--- Provided data ---

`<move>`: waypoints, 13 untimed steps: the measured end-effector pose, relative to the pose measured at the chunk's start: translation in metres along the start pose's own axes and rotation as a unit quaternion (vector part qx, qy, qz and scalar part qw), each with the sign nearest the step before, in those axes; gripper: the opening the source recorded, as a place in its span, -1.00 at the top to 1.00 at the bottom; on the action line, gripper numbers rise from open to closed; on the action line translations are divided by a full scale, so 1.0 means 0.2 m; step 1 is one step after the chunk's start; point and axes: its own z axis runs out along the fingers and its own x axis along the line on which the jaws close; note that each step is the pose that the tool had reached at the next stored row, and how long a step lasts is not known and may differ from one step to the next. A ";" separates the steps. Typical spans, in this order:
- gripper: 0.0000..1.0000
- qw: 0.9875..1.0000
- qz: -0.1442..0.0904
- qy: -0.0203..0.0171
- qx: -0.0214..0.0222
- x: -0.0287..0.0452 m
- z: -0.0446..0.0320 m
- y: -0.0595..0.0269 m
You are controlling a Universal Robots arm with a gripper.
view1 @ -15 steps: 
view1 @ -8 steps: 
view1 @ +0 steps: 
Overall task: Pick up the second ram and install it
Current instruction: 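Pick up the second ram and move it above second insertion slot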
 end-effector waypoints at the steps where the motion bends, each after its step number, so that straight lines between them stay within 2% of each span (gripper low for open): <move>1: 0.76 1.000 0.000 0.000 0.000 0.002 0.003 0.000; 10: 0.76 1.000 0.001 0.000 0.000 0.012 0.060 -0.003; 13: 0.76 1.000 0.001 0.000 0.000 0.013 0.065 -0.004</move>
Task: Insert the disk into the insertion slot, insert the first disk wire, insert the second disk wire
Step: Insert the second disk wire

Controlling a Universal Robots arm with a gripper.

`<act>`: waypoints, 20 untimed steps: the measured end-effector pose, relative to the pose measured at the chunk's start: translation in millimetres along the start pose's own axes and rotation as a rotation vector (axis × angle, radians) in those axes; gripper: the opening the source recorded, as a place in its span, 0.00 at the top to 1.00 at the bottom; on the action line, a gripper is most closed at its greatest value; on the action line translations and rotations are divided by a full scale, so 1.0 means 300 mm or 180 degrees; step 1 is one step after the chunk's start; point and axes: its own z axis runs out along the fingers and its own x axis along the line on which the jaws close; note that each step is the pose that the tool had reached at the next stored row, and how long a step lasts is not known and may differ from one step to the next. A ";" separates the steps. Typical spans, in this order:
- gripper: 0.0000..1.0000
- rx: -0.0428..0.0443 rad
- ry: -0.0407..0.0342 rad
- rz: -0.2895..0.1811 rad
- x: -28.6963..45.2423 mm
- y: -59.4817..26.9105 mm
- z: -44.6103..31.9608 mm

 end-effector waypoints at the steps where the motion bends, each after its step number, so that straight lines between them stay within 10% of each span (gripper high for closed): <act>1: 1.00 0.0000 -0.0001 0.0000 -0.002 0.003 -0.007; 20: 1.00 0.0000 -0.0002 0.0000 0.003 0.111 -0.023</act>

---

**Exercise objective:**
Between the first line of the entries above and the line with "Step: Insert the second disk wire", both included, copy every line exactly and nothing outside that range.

**Exercise answer:**
`<move>`: waypoints, 13 untimed steps: the measured end-effector pose, relative to the pose measured at the chunk's start: translation in metres along the start pose's own axes and rotation as a unit quaternion (vector part qx, qy, qz and scalar part qw), each with the sign nearest the step before, in those axes; gripper: the opening the source recorded, as a place in its span, -1.00 at the top to 1.00 at the bottom; on the action line, gripper numbers rise from open to closed; on the action line translations are divided by a full scale, so 1.0 means 0.2 m; step 1 is one step after the chunk's start; point and axes: its own z axis runs out along the fingers and its own x axis along the line on which the jaws close; note that each step is the pose that the tool had reached at the next stored row, and how long a step lasts is not known and may differ from one step to the next. A ";" separates the steps. Typical spans, in this order:
- gripper: 0.0000..1.0000
- qw: 0.9875..1.0000
- qz: -0.1442..0.0904
- qy: -0.0203..0.0171
- qx: -0.0214..0.0222
- x: -0.0287..0.0452 m
- z: -0.0446..0.0320 m
- y: -0.0595..0.0269 m
You are controlling a Universal Robots arm with a gripper.
view1 @ -15 steps: 
view1 @ -8 steps: 
view1 @ +0 steps: 
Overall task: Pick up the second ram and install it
Current instruction: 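Pick up the second ram and move it above second insertion slot
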 end-effector waypoints at the steps where the motion bends, each after its step number, so that straight lines between them stay within 2% of each span (gripper low for open): <move>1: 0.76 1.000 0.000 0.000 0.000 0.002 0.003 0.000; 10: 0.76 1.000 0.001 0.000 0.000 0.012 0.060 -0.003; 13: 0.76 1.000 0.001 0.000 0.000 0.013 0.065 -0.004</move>
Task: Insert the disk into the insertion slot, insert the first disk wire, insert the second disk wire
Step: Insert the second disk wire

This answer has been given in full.